WHAT IS NEEDED: Your answer must contain each line of the data, copied exactly.
---+---
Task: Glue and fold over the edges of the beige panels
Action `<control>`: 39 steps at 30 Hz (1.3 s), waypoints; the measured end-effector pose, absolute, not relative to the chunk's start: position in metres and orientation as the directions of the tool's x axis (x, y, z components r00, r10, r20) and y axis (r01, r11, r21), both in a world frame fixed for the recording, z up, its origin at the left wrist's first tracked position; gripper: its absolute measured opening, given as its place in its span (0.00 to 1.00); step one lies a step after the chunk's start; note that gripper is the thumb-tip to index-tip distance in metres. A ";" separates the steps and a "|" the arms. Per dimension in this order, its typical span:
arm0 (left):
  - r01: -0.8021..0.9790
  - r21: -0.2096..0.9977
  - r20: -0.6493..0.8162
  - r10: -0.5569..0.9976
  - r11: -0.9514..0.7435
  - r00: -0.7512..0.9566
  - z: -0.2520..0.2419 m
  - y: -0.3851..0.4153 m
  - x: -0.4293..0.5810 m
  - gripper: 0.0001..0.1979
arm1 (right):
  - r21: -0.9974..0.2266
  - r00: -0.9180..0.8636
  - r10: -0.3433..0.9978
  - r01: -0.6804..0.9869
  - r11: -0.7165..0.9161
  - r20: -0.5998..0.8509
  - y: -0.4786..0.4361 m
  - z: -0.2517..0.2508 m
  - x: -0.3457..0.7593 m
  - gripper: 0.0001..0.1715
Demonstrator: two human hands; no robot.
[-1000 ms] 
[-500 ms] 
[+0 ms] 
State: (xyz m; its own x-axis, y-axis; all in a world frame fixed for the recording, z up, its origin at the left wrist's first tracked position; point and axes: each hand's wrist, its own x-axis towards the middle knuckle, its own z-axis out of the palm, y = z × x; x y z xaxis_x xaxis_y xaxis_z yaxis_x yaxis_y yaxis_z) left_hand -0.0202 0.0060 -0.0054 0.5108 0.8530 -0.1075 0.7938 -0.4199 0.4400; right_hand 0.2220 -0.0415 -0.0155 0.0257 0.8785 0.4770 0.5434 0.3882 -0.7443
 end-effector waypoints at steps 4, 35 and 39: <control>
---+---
EXERCISE OUTPUT:
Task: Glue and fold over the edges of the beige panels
Action `<control>`: 39 steps at 30 Hz (1.3 s), waypoints; the measured end-effector pose, absolute, not relative to the chunk's start: position in metres and orientation as the directions of the tool's x axis (x, y, z components r00, r10, r20) and y axis (r01, r11, r21), both in a world frame fixed for the recording, z up, its origin at the left wrist's first tracked position; gripper: its absolute measured opening, given as its place in its span (0.00 to 1.00); step one lies a step after the chunk's start; note that gripper is the thumb-tip to index-tip distance in metres. A ";" separates the steps and a "|" the arms. Per dimension in this order, its typical span:
arm0 (left):
  - r01: -0.8021..0.9790
  - r21: -0.2096..0.9977
  - r20: -0.6493..0.8162
  - r10: -0.5569..0.9976
  - r11: -0.9514..0.7435
  - r00: -0.7512..0.9566
  - z: -0.2520..0.2419 m
  - y: -0.3851..0.4153 m
  - x: -0.4293..0.5810 m
  - gripper: 0.0001..0.1979
arm1 (right):
  - r21: -0.9974..0.2266
  - r00: -0.9180..0.8636
  - r10: -0.3433..0.9978
  - r01: -0.6804..0.9869
  - r11: -0.7165..0.9161
  - r20: -0.5998..0.8509
  - y: -0.4786..0.4361 m
  - z: -0.2517..0.2508 m
  - x: -0.3457..0.7593 m
  - gripper: 0.0001..0.1715
Demonstrator: two human hands; no robot.
[-1000 ms] 
[-500 ms] 
[+0 ms] 
State: (xyz m; its own x-axis, y-axis; all in a world frame fixed for the recording, z up, its origin at the left wrist's first tracked position; point and axes: each hand's wrist, its own x-axis towards the middle knuckle, its own z-axis out of the palm, y = z × x; x y z xaxis_x xaxis_y xaxis_z yaxis_x yaxis_y yaxis_z) left_hand -0.0202 0.0060 -0.0054 0.5108 0.8530 -0.1075 0.7938 -0.4199 0.4400; right_hand 0.2220 -0.0415 -0.0155 0.0257 0.8785 0.4770 0.5434 0.3882 -0.7443
 end-effector waypoints at steps 4, 35 and 39: <control>

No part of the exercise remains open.